A lot of investors like to incorporate index options into their strategies because they are more stable and easier to predict. These are usually better for using neutral strategies like iron condors. An index option is simply an option based on one of the major indexes such as: S&P 500, Russell 2000, Nasdaq, etc… Most investors also know that index options are AM settled. Typical option expiration occurs at the close on the 3rd Friday of each month. However, index options expire that Friday morning giving investors one less day to worry about.

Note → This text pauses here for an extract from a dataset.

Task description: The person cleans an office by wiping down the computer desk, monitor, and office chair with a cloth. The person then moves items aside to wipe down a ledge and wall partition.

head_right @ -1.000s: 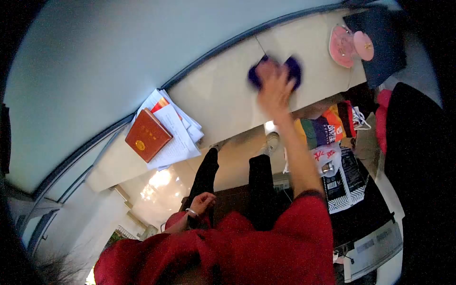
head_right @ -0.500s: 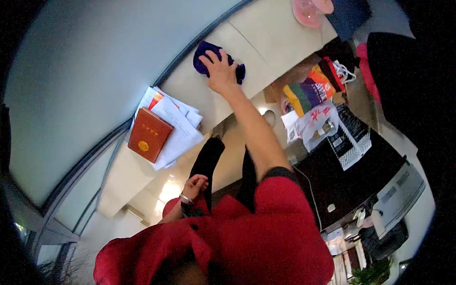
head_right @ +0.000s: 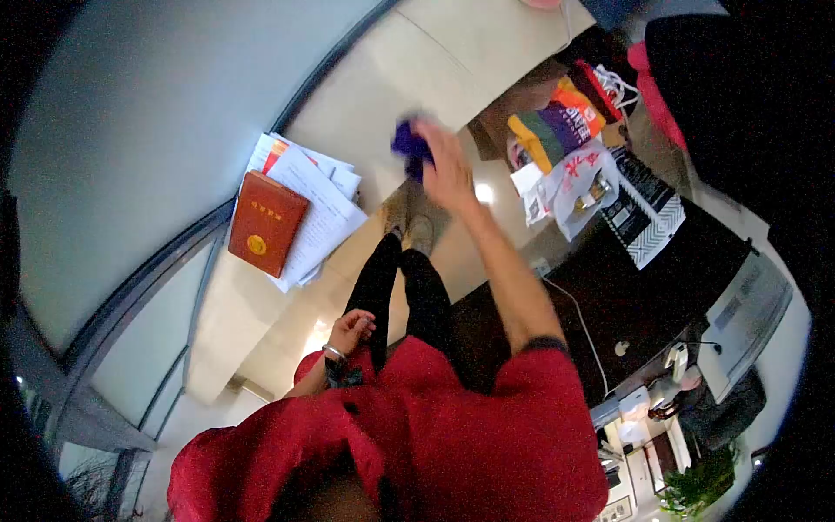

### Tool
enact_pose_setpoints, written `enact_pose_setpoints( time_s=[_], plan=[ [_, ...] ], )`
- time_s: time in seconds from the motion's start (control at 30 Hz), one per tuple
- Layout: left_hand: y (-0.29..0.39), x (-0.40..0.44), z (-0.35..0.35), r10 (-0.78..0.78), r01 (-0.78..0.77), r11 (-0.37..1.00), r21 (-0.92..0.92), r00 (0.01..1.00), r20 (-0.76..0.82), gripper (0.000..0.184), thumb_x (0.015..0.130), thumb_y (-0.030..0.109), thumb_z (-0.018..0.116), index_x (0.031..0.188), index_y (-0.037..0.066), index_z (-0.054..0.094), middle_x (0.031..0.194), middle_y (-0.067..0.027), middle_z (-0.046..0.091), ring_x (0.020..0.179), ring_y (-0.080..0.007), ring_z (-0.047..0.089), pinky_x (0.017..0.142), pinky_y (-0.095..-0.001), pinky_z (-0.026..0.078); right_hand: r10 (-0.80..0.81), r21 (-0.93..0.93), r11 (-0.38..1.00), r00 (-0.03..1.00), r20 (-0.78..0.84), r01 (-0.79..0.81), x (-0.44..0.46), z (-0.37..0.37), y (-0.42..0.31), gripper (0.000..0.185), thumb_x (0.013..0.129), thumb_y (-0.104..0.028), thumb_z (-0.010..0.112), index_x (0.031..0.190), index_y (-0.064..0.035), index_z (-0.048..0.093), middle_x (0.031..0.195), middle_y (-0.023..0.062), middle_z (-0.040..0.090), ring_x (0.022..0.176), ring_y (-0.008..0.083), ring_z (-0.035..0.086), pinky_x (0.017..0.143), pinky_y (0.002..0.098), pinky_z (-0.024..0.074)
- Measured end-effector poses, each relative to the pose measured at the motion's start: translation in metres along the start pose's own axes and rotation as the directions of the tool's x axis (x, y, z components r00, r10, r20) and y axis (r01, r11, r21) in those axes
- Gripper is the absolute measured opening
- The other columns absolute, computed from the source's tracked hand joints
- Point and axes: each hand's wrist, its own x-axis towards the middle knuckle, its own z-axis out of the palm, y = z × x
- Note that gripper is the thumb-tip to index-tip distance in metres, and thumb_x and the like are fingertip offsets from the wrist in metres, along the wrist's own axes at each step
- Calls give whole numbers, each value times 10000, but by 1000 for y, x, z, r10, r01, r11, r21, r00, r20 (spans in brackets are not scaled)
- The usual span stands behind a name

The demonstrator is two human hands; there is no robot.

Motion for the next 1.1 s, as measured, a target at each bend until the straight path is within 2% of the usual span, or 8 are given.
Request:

Now AM settlement might seem like a good idea but it carries with it one major drawback, which is SET. SET is the settlement value given to the indexes on Friday morning.
Let’s look at an example:
October 21, 2011 was option expiration
The day before, that Thursday the SPX (S&P 500) closed at 1215
Friday Morning the SPX opened at 1215
SET Value is 1228 a 1.06% difference.
Why does this matter? Let’s say you are short the 1225 calls and you see the market close at 1215 on Thursday. You can now go to bed happy because your options will expire worthless and you will collect a nice premium. Unfortunately when the market opens that Friday the CBOE (Chicago Board of Option Exchange) calculates all the opening prices for every component in that index and uses that as the settlement value. Some stocks gap higher, gap lower, or don’t even trade in the morning but all of these values are taken into account. Through this process we can get a big swing in SET value over the close/open price of that index. The real crummy part is that your options stop trading Thursday at the close, and if you are still holding then you are at the mercy of SET. So now those 1225 calls you had a profit on are now showing a loss.
You should not hold index options into the close on Thursday if they are around the closing value. Go ahead and close it out early to guarantee you get the price you want. Don’t get caught looking at a profit on Thursday only to have it turn to a loss on Friday morning.
As of this writing the CBOE has now introduced SPX PM options. These are traded electronically and not in a pit like the AM options. This will allow you to get better/easier fills at a smaller spread. If they are successfully, which we think they will be, then this will be a good alternative to AM settled options. Upon their success we could see more index options coming out with PM settlement.